La Cadena de Las Américas
- Type: Subsidiary of the Columbia Broadcasting System
- Industry: Radio broadcasting
- Predecessor: Columbia Broadcasting System
- Founded: 1941; 85 years ago (established at CBS)
- Defunct: October 10, 1949; 76 years ago
- Fate: Acquired by Voice of America
- Successor: Voice of America
- Headquarters: New York City, U.S.
- Area served: International
- Key people: William S. Paley Edmund Chester Paul White Nelson Rockefeller

= La Cadena de las Américas =

Radio station

La Cadena de las Américas, also known as CBS Network of the Americas, was an international nonprofit radio broadcasting network which was established through the cooperative efforts of the United States Office of the Coordinator of Inter-American Affairs (OCIAA) and the Columbia Broadcasting System (CBS) in an effort to support President Franklin Delano Roosevelt's cultural diplomacy initiatives throughout both North and South America during World War II. It served as an early example of the use of soft power by the United States.

==History==
===Founding===
Founded in 1941, La Cadena de las Américas was established in New York City within the broadcast studios of CBS. It was the culmination of a collaboration between CBS's President William S. Paley, and the journalists Paul White and Edmund Chester to provide timely vital news services and cultural programing while also counteracting the influence of Nazi propaganda in Latin America during World War II. In Chester's words, the objective was to "send news programs that present an accurate picture of the day's developments, [and] cultural shows that present the people of the US as romantics with souls, not as cogs in the national industrial machine".

The high quality standards of the network's varied programing were monitored and supervised by a youthful Nelson Rockefeller within Roosevelt's recently created OCIAA in an effort to implement a national foreign policy of Pan-Americanism.

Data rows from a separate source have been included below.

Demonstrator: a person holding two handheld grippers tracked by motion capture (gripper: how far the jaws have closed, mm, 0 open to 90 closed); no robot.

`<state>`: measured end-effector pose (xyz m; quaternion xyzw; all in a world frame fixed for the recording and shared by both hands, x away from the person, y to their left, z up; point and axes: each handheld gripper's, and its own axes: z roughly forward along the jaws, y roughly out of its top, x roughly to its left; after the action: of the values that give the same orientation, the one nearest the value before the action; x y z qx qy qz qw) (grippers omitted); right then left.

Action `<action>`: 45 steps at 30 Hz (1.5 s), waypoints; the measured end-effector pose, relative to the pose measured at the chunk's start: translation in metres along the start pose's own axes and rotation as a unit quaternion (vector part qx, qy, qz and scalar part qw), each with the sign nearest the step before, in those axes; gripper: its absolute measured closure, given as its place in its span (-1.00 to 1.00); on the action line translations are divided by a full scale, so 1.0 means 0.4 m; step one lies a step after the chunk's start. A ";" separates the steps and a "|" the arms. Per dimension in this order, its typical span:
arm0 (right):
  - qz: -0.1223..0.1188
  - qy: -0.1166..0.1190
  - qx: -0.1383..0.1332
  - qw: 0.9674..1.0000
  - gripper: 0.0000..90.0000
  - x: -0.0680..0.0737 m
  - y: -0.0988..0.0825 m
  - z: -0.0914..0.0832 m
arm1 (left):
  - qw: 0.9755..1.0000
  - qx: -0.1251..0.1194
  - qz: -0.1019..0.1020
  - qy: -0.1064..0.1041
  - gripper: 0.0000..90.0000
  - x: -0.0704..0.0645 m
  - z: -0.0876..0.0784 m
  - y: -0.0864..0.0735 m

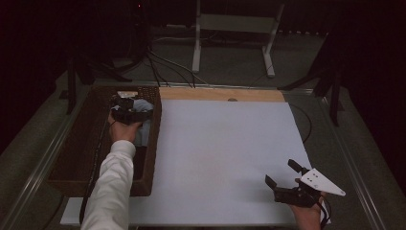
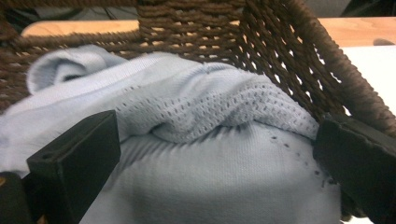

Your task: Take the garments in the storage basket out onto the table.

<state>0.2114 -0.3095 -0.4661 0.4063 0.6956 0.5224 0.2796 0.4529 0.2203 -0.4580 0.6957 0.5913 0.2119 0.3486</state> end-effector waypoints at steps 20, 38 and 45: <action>0.000 -0.001 0.001 1.000 -1.00 -0.001 0.000 -0.001 | 0.996 0.089 0.026 -0.017 -0.06 -0.008 0.026 -0.012; 0.002 -0.003 -0.001 1.000 -1.00 -0.004 -0.001 -0.004 | 0.994 0.104 0.029 -0.021 0.69 0.003 -0.015 0.001; 0.003 -0.002 -0.001 1.000 -1.00 -0.004 -0.001 -0.004 | 0.995 0.095 0.023 -0.028 0.69 0.016 -0.044 0.007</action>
<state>0.2110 -0.3117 -0.4660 0.4092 0.6932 0.5231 0.2798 0.4438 0.2303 -0.4449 0.7449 0.5823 0.1431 0.2924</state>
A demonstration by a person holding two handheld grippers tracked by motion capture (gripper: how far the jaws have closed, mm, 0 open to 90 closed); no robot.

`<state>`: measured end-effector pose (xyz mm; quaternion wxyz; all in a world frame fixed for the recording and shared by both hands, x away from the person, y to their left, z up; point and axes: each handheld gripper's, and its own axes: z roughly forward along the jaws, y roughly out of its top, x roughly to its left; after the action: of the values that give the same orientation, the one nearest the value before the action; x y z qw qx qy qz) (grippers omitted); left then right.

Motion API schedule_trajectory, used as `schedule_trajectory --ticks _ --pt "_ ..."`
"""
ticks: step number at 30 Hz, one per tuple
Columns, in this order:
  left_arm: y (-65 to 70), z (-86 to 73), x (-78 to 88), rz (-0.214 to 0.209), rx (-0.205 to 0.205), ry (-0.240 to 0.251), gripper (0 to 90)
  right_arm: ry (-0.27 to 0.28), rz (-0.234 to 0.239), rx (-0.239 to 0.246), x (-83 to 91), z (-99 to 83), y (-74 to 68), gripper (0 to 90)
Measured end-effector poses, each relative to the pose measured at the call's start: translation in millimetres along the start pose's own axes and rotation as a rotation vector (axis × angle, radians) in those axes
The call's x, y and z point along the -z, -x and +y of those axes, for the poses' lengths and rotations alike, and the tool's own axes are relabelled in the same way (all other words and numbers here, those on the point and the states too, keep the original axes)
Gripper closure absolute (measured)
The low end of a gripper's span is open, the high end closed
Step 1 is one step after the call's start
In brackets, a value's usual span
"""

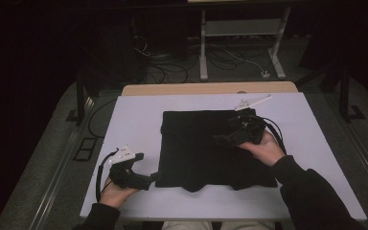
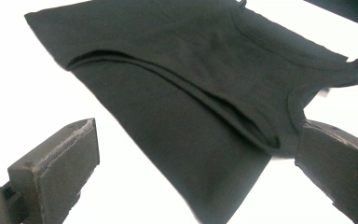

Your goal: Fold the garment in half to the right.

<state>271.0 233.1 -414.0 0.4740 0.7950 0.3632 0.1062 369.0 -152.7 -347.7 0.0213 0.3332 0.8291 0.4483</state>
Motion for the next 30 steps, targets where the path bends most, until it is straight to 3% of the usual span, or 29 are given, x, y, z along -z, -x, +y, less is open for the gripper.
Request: schedule_trajectory --ticks 10,15,30 --pt "-10.1 -9.3 9.3 0.008 0.006 -0.015 0.0 -0.002 -0.002 0.030 -22.2 28.1 3.2 0.0" --pt "-11.6 -12.7 9.1 -0.008 0.000 -0.028 0.0 -0.007 -0.007 0.043 -32.9 39.1 5.7 0.0" --pt "-6.3 -16.3 -1.7 -0.043 -0.055 -0.091 0.0 -0.022 -0.019 0.051 -67.7 71.2 17.4 0.0"
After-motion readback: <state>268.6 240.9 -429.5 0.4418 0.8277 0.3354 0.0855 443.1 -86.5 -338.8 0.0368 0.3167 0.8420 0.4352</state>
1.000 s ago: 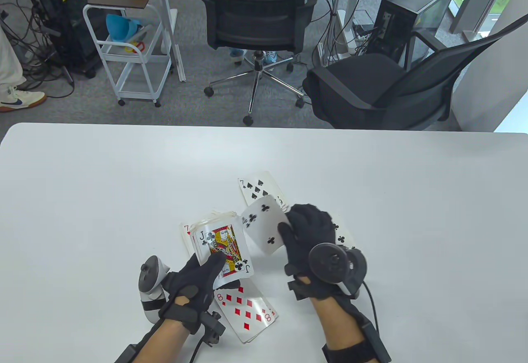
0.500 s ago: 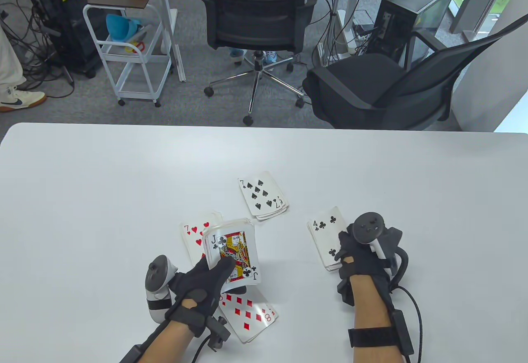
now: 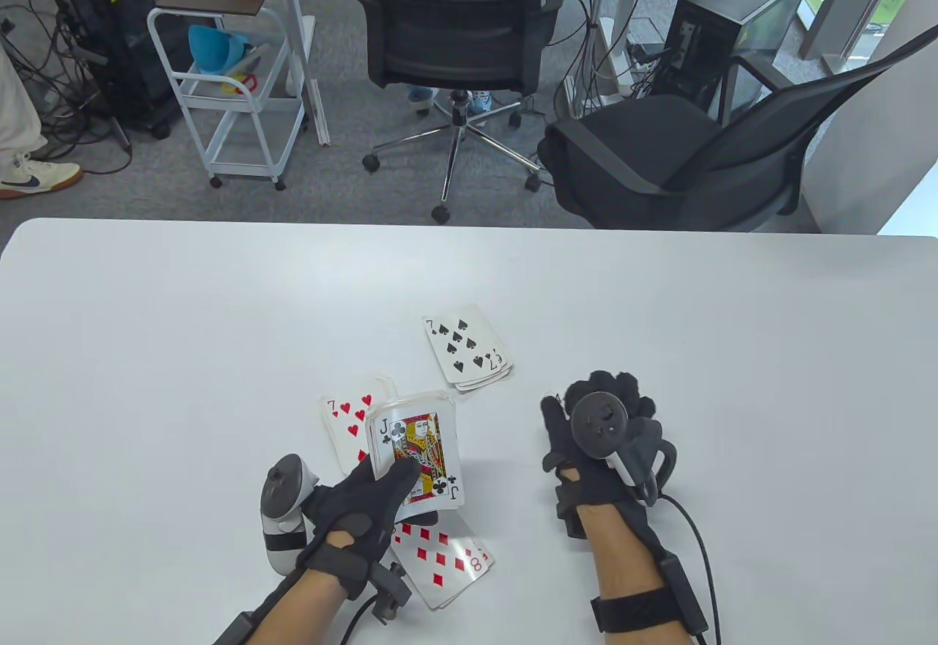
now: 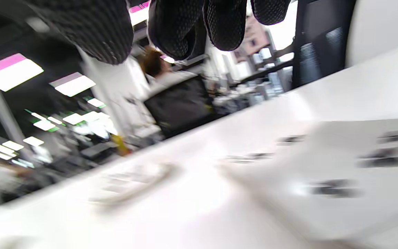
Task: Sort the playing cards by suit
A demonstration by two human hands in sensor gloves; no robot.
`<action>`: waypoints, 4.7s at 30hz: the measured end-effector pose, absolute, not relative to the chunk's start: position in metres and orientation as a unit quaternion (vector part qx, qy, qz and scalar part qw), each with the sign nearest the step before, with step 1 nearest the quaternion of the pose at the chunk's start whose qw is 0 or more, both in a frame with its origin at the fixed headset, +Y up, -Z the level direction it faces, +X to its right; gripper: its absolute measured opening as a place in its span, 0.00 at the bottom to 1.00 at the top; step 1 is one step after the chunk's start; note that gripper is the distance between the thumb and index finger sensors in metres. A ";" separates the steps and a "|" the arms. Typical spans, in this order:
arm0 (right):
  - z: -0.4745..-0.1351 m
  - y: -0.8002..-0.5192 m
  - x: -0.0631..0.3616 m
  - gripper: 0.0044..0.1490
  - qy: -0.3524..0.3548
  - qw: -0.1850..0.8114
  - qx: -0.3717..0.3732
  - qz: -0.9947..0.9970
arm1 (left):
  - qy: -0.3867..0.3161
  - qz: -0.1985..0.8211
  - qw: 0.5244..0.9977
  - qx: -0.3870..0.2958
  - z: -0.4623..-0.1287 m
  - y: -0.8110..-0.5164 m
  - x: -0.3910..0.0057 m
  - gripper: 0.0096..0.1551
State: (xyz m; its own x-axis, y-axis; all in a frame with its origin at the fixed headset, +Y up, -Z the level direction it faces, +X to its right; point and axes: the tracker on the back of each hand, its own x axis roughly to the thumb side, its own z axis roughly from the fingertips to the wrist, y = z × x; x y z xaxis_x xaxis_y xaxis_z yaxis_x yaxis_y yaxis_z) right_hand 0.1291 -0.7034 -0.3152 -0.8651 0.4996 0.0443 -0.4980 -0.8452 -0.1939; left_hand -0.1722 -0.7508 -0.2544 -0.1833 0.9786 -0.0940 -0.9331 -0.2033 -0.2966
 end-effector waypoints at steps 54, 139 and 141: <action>-0.277 -0.686 0.058 0.27 -0.158 0.394 0.170 0.889 | -0.055 0.804 0.586 -0.081 -0.254 -0.751 -0.184 0.32; -0.271 -0.681 0.059 0.27 -0.206 0.355 0.154 0.899 | -0.059 0.801 0.586 -0.102 -0.255 -0.757 -0.181 0.32; -0.275 -0.678 0.068 0.27 -0.210 0.356 0.137 0.900 | -0.057 0.801 0.587 -0.103 -0.255 -0.756 -0.181 0.32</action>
State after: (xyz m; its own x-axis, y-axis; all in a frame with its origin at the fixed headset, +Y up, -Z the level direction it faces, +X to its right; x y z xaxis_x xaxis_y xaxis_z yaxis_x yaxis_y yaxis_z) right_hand 0.0682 -0.6785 -0.2753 -0.7085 0.5838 0.3964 -0.6990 -0.6575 -0.2810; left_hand -0.1813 -0.7565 -0.2552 -0.2885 0.9525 -0.0977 -0.9289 -0.3032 -0.2126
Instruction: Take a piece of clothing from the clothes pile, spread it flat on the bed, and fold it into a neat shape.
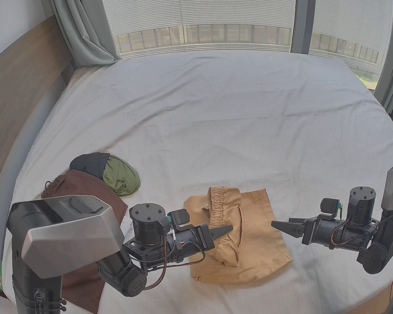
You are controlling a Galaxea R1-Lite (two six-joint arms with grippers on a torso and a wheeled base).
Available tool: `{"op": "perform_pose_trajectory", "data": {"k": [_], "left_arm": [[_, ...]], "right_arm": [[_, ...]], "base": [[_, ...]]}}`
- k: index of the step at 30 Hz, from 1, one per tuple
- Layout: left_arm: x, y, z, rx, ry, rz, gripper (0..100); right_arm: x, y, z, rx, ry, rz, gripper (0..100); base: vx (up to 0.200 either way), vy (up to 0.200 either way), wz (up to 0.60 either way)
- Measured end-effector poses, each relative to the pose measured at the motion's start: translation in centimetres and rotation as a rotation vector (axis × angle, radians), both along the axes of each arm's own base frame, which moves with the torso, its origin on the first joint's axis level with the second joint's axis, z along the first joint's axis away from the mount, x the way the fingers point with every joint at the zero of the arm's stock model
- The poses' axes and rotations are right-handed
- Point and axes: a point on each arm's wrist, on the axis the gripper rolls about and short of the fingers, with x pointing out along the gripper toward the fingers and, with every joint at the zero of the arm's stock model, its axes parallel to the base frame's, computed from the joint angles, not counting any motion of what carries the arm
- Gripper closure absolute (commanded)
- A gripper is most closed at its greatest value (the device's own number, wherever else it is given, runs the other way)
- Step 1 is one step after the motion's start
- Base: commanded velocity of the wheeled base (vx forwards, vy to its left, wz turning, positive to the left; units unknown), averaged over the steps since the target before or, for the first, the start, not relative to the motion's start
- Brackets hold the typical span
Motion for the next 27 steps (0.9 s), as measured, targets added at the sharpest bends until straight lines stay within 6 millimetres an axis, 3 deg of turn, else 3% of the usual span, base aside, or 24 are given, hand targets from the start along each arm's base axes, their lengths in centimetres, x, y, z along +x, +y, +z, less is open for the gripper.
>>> {"op": "perform_pose_trajectory", "data": {"k": [14,15,27], "left_arm": [[0.7,-1.7,-0.9,-0.006,-0.005,-0.022,100],[0.7,-1.7,-1.0,-0.006,-0.005,-0.023,0],[1.1,-2.0,-1.2,-0.008,-0.019,0.004,0]], "right_arm": [[0.1,-0.2,0.1,0.001,-0.004,-0.008,0],[0.1,-0.2,0.1,0.001,-0.004,-0.008,0],[0.1,-0.2,0.1,0.002,-0.006,-0.008,0]], "base": [[0.0,0.0,0.0],[0.0,0.0,0.0],[0.0,0.0,0.0]]}}
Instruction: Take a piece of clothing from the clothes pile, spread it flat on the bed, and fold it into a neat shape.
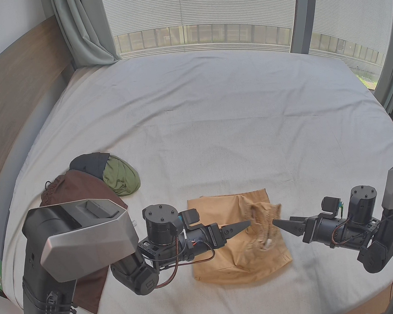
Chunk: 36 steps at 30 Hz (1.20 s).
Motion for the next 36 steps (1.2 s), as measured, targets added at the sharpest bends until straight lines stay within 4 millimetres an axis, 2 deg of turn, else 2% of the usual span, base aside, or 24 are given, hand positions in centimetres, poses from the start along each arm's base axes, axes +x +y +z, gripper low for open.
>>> {"op": "perform_pose_trajectory", "data": {"k": [10,17,30,36], "left_arm": [[0.2,0.8,0.4,0.005,-0.016,0.049,0],[0.1,1.9,1.5,0.013,-0.038,0.069,0],[-0.7,6.1,3.2,0.076,-0.093,0.129,0],[-1.0,9.3,5.6,0.092,-0.166,0.19,0]], "right_arm": [[-0.3,0.4,-0.3,0.007,0.025,0.013,0],[-1.0,1.7,-0.6,0.04,0.081,0.052,0],[-1.3,3.1,-3.5,-0.005,0.183,0.078,0],[-1.4,3.5,-5.2,-0.038,0.233,0.072,0]], "base": [[0.0,0.0,0.0],[0.0,0.0,0.0],[0.0,0.0,0.0],[0.0,0.0,0.0]]}}
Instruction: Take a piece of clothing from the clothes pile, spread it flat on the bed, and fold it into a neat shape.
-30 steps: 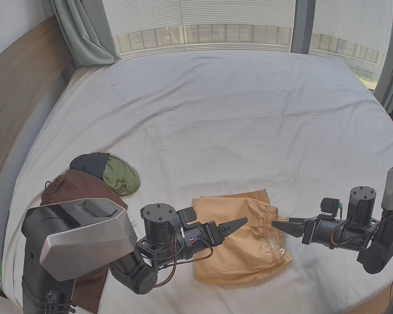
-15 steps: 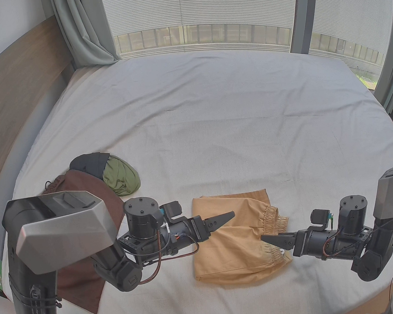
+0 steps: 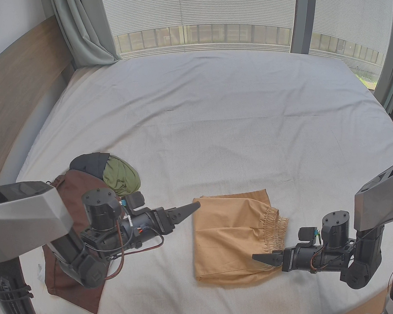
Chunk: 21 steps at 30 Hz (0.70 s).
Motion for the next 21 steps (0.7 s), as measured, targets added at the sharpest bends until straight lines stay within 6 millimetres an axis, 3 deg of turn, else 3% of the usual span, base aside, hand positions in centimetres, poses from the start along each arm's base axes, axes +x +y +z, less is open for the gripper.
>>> {"op": "perform_pose_trajectory", "data": {"k": [5,12,21], "left_arm": [[-1.2,2.7,1.8,0.033,-0.069,0.026,0],[-2.3,5.6,2.4,0.175,-0.237,0.006,0],[-5.0,7.6,2.8,0.266,-0.414,-0.022,0]], "right_arm": [[0.0,0.0,-1.6,-0.04,0.042,-0.019,0],[0.4,0.0,-2.7,-0.055,0.059,-0.032,0],[2.3,-0.8,-0.5,-0.015,-0.045,-0.089,0]], "base": [[0.0,0.0,0.0],[0.0,0.0,0.0],[0.0,0.0,0.0]]}}
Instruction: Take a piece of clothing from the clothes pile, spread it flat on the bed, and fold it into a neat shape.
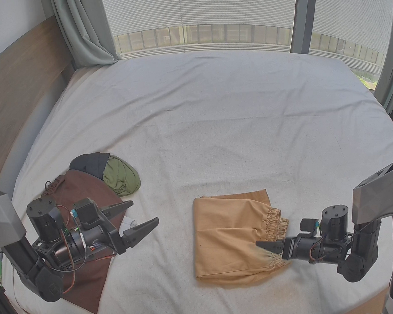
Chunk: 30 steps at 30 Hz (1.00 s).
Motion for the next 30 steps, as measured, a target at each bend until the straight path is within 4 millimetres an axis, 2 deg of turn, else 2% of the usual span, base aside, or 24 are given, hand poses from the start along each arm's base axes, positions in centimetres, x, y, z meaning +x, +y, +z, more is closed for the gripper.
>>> {"op": "perform_pose_trajectory", "data": {"k": [5,14,23,30], "left_arm": [[-0.9,0.1,0.3,0.031,-0.039,-0.024,0],[-1.5,0.3,0.2,0.115,-0.112,-0.029,0],[-1.5,0.3,0.1,0.116,-0.108,-0.039,0],[-1.4,0.3,-0.2,0.119,-0.1,-0.036,0]], "right_arm": [[1.4,-0.4,1.5,0.03,-0.081,-0.031,0],[2.9,-0.5,2.6,0.047,-0.159,-0.07,0],[4.3,0.0,2.2,0.047,-0.187,-0.097,0],[4.6,0.4,1.6,0.045,-0.18,-0.098,0]], "base": [[0.0,0.0,0.0],[0.0,0.0,0.0],[0.0,0.0,0.0],[0.0,0.0,0.0]]}}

The integrated multimedia network utilized both shortwave transmissions of CBS' programs along with brief timely newscasts which were transmitted over radiotelephone. At its inception, the network integrated over 46 long-wave outlets and 30 short-wave outlets in Latin America. Due to its widespread popularity, by the end of 1945 it consisted of over 100 affiliated stations located in 20 Latin-American nations for listeners from Mexicali to Cape Horn utilizing 3.5 million receivers.

===Programming===
In addition to providing timely and accurate news coverage of World War II by seasoned journalists such as Paul White and Edmund Chester, the network called upon the talents of several noted international musicians to provide a wide range of cultural programing for radio listeners in both North and South America. As part of this effort, CBS reconfigured its permanent in-house orchestra under the direction of the conductor Alfredo Antonini to form the CBS Pan America Orchestra, which was featured on the network's Viva America program during the war. The network's broadcasts showcased authentic performances by internationally acclaimed musicians, composers and arrangers including: Juan Arvizu (Mexico), Manolita Arriola (Mexico), Nestor Mesta Chayres (Mexico), Roberto Fontaina (Uruuay),
Eva Garza (Mexico), Elsa Miranda (Puerto Rico), Los Panchos Trio (Mexico), John Serry (United States of America), and Terig Tucci (Argentina).

During World War II, programming which originated on La Cadena de las Américas was also rebroadcast for the benefit of members of America's armed forces in Europe over the Armed Forces Network.

===International recognition===
Broadcasts in support of democratic ideals on La Cadena de las Américas attracted the attention and recognition of a variety of leaders from around the world within the realms of diplomacy and entertainment. They included vocalists, actors and actresses from the Golden Age of Hollywood including Ronald Colman, Rita Hayworth, Edward G. Robinson, Kate Smith and Pat O'Brien. During its inaugural broadcast in 1942, the network's support of democratic ideals was also acknowledged by the Vice President of the United States Henry A. Wallace as well by several South American diplomates including: Alfredo Baldomir (President of Uruguay) Manuel Prado (President of Peru), Juan Antonio Rios (President of Chile), as well as the Presidents of Nicaragua and Venezuela. In 1943, the Consul General of Cuba Roberto Fernandez acknowledged the network's important role in promoting a greater understanding between the people of Cuba and United States by awarding Cuba's highest civilian decoration (the Carlos Manuel De Cespedes National Order of Merit) to William S. Paley and Edmund Chester.

===Post war era===
Paley noted that the CBS network assumed considerable financial obligations while operating his nonprofit network during World War II. In an effort to address this problem during the post-World War II era, supervision of La Cadena de las Américas was slowly transferred from the CBS network to the United States Department of State's Voice of America system. As foreign policy objectives shifted toward the reconstruction of Europe later in the decade, the CBS network withdrew its support of the short-wave network to South America while simultaneously enhancing its commercial presence in the region.